Les jeunes filles qui rient

Ça roulait. La mer défilait côté gauche. À droite, je ne regarde jamais.

Entre la mer et moi, une vitre fumée par la poussière, qu’un index avait d’un large trait vertical tenté d’éliminer et aussi, tous ces gens, des jeunes pour la plupart.

Impossible de s’évader. Mon regard d’ordinaire concentré sur la lumière dans l’eau, sur le phare au loin, sur le Frioul ou sur un surfeur que j’imagine toujours être en difficulté, se détachait contre ma volonté de ce spectacle dont jamais je ne me lasse à bord du 83.

Le bus n’était pas bondé comme aux heures de retour de plage où chacun cherche une place qu’il sait qu’il n’aura pas, pas même les plus âgés s’ils sont résignés à rester sur leurs jambes variqueuses malgré le rodéo que le chauffeur vengeur leur impose comme à ceux aussi qui sentent ce cocktail de farniente fait d’huile de coco, de chaleur du soleil, de sodium et de sueur.

Il était 19h 15. Les gens revenaient du travail, des facultés ou du supermarché, des boutiques ou de leur jogging au parc.
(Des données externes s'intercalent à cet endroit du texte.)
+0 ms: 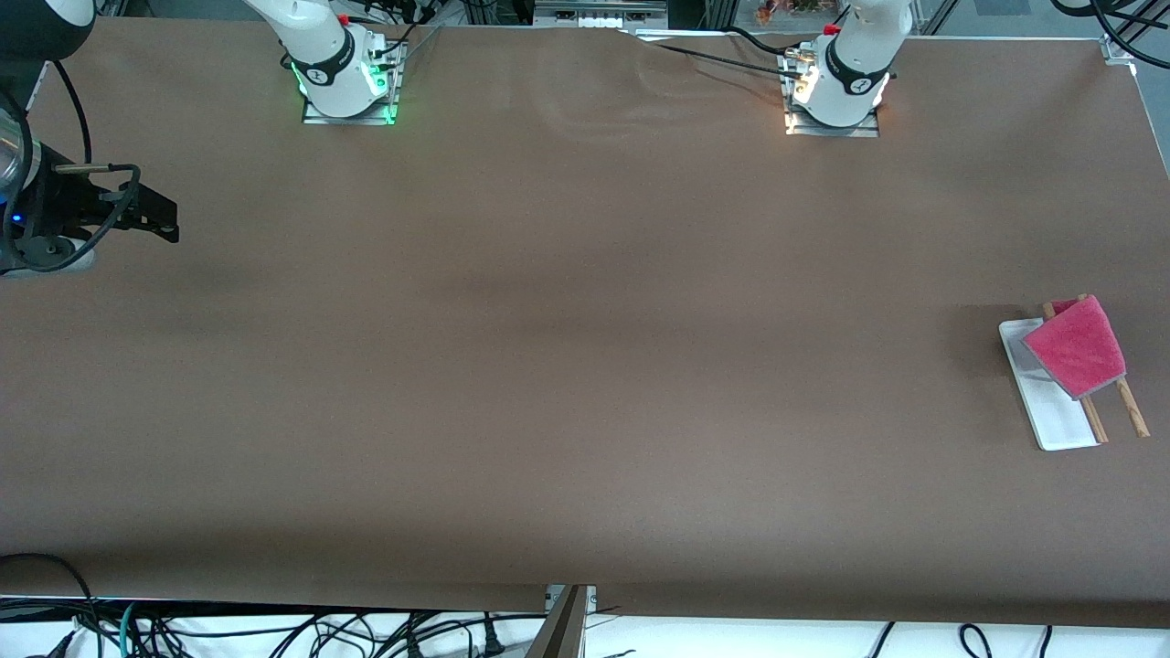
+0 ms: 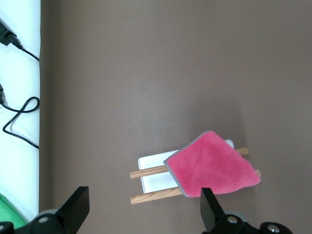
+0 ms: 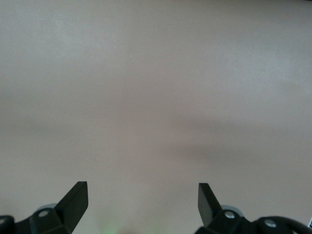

Tous remplissaient le bus presque raisonnablement, presque, parce qu’une poussette, un gros cabas et trois lascars super costauds formaient un rempart qui obligeait le voisinage à un contact lors des sursauts qui animaient parfois le bus.

Je ne me rappelle pas, c’est drôle, de qui était sur le siège à mes côtés. Il y avait du soleil sur ses cheveux blonds. Face à moi, une dame au physique sec, le regard sous de larges verres noirs était agacée par le sac à dos de son étudiante de voisine qui l’avait laissé à l’endroit où il se doit d’être et qui, par conséquent l’obligeait à se positionner à l’oblique empiétant sur l’espace légal de son aînée. La femme gênée donnait de légers coups d’épaule espérant si ce n’est une excuse, tout au moins une réaction. La jeune fille à lunette, au visage agréable de profil et c’est rare, de face presque ingrat, bougea légèrement, pas assez cependant pour libérer la dame qui surpris mon regard amusé. À mon grand étonnement, au lieu de parler à celle qui aurait pu être sa fille, si elle l’avait eu tard, la femme renouvelle ses coups d’épaule en y ajoutant le biceps et le coude carrément. Efficace. L’autre agrippée à son téléphone comprend soudain que son énorme sac peut effectivement être à la source de ce mouvement d’humeur et sans rompre le flux incessant de ses paroles limpides, elle bascule vivement son gros dos et l’écrase contre le bas de la vitre.

C’est alors que je me rends compte du bruit assourdissant qui emplit le lieu. Ce n’est pas le véhicule qui braille, je connais son râle de fonctionnement, ses plaintes. Quasiment tous les passagers mêlent leur voix discordante pour faire un ensemble parfaitement dis-harmonieux fait de croches, de dièses et de bémols bouleversant mes oreilles. Celles de la majorité des occupants sont harnachées d’écouteurs et il est clair qu’une compétition vocale involontaire a commencé. Je suis littéralement fascinée par l’activité ininterrompue de toutes ces bouches, de toutes ces expressions sur les visages et des mouvements de tête.

Parmi ses gens très préoccupés, je remarque une personne qui pourrait remporter ce concours que je viens d’inventer et dont je suis, inévitablement la seule arbitre, au regard de la portée de sa voix certes mais surtout pour ses grimaces improbables. Le mec est déjanté. Il veut, semble t’il se faire remarquer par les deux jeunes filles à robes fleuries qui se tiennent à la barre toute proche et qui échangent un rire ensoleillé et sexy. A moins qu’il ne fasse semblant d’être en grande conversation en jouant du « hé oui et non » avec un partenaire fictif pour tout compte fait se moquer ouvertement de cette folie qui n’est pas la sienne.

Je me sens seule. Ce temps, ce lieu, ils me sont étrangers. J’ai sûrement été téléporté sans en garder le souvenir, je suis passée par hasard dans un trou de verre ! Enfin quoi ? Et blablabla reblablabla les uns à 10 cm des autres et chacun parlant à une créature invisible à travers un rectangle lumineux, c’est le futur qu’on a prévu pour un lointain futur, quand les hommes seraient devenus des automates, des êtres « carapacés », retranchés dans des corps de métal à cause de je ne sais quel fléau où je ne sais quelle évolution technologique.

Putain mais on est là, on n’est pas transparent, on vous entend, inévitablement indiscret, on vous reçoit cinq sur cinq. Pourquoi ce déni ? Heureusement, il y a deux jeunes filles qui rient.